We claim that \(r=s\). To prove this, we need only show that

$$\uparrow\!\!r\cap\max(\varOmega^n)\subseteq\,\uparrow\!\!s\cap\max(\varOmega^n),$$

for then we have

$$\begin{array}{lll} r\sqsubseteq s & \Rightarrow & \uparrow\!r\cap\max(\varOmega^n)=\,\uparrow\!s\cap\max(\varOmega^n) \\ & \Rightarrow & r=\bigwedge\uparrow\!r\cap\max(\varOmega^n)=\bigwedge\uparrow\!s\cap\max(\varOmega^n) \\ & \Rightarrow & s\sqsubseteq r \end{array}$$

using the irreducibility of r.

Let \(t\in\,\uparrow\!r\cap\max(\varOmega^n)\). By Lemma 30, \(t_1\subseteq r^+\), and since \(r^+\subseteq s^+\), \(t_1\subseteq s^+\), which again by Lemma 30 gives \(t\in\,\uparrow\!s\cap\max(\varOmega^n)\). But why do we have \(r^+\subseteq s^+\)?

This is the crucial part of the argument: Since \([r,e]=0\), \(\bigcup \mathcal {D}_e\subseteq\bigcup \mathcal{D}_r\), so \(\mathcal{D}_e\) contains a subset S of cardinality \(\mathsf{dim}(r^+)\) whose union is contained in \(r^+\).

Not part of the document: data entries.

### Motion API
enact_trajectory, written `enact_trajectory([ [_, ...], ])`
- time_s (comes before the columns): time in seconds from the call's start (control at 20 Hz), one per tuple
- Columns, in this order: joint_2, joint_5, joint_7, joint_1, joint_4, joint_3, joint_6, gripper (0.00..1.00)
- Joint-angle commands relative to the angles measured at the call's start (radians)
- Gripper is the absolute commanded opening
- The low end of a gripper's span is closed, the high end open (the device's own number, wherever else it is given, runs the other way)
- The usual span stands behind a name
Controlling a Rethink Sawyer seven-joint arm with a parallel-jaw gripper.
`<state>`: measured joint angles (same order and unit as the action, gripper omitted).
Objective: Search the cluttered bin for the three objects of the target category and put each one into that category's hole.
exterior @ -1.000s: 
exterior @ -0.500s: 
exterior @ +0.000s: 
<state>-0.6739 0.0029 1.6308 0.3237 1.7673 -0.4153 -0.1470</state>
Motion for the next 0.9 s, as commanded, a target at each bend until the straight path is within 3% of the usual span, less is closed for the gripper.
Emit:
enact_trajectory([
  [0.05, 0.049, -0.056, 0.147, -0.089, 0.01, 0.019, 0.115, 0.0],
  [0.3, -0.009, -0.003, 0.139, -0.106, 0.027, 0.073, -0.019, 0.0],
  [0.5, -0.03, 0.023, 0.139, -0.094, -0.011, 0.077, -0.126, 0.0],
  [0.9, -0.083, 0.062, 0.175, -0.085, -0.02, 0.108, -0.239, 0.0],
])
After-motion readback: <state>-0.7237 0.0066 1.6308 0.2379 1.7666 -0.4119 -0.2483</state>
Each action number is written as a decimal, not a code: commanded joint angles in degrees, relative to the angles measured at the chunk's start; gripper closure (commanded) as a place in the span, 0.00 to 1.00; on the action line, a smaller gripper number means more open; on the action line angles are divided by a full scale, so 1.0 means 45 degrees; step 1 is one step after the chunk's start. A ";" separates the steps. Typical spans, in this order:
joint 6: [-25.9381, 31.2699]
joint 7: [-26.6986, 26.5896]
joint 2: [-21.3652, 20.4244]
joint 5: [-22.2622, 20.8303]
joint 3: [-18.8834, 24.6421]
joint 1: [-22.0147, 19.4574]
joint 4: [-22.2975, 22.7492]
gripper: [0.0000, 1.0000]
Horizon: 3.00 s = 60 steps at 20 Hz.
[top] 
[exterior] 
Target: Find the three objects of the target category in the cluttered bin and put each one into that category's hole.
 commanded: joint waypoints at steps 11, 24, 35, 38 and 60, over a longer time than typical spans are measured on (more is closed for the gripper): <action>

Each element of S is a one dimensional subspace of \(\mathcal{H}^n\), so the usual bijection allows us to treat S as a collection of pure states.

For each pure state \(t\in S\), we have \([t,e]=0\), since \(t_1\in\mathcal{D}_e\), and \({t\in\,{\uparrow\!r}\cap\max(\varOmega^n)}\), using Lemma 30 and \(t_1\subseteq r^+\). Then by the definition of s, \(s\sqsubseteq t\), while Lemma 30 gives \(t_1\subseteq s^+\). But then, because \(s^+\) is a subspace, we clearly have

$$r^+=\mathsf{span}(\{t_1:t\in S\})\subseteq s^+,$$

which proves \(r=s\). Thus, \(\mathsf{spec}(r|e)=\mathsf{spec}(s|e)\) is irreducible in Δ n.

(iii) ⇒ (i) Let \(r=\bot\). Then \(\uparrow\!\bot\cap\max(\varOmega^n)=\max(\varOmega^n)\). If \(s\sqsubseteq \max(\varOmega^n)\) (pointwisely) then by Lemma 30 it follows that

$$\mathcal{H}^n=\{t_1\mid t\in\max(\varOmega^n)\}\subseteq s^+\,.$$

Thus \(s=\bot\) so \(s\sqsubseteq r\) and as such since trivially \(\bot\sqsubseteq\max(\varOmega^n)\) (pointwisely) we conclude \(\bot=\bigwedge\bigl(\uparrow\!\bot\cap\max(\varOmega^n)\bigr)\).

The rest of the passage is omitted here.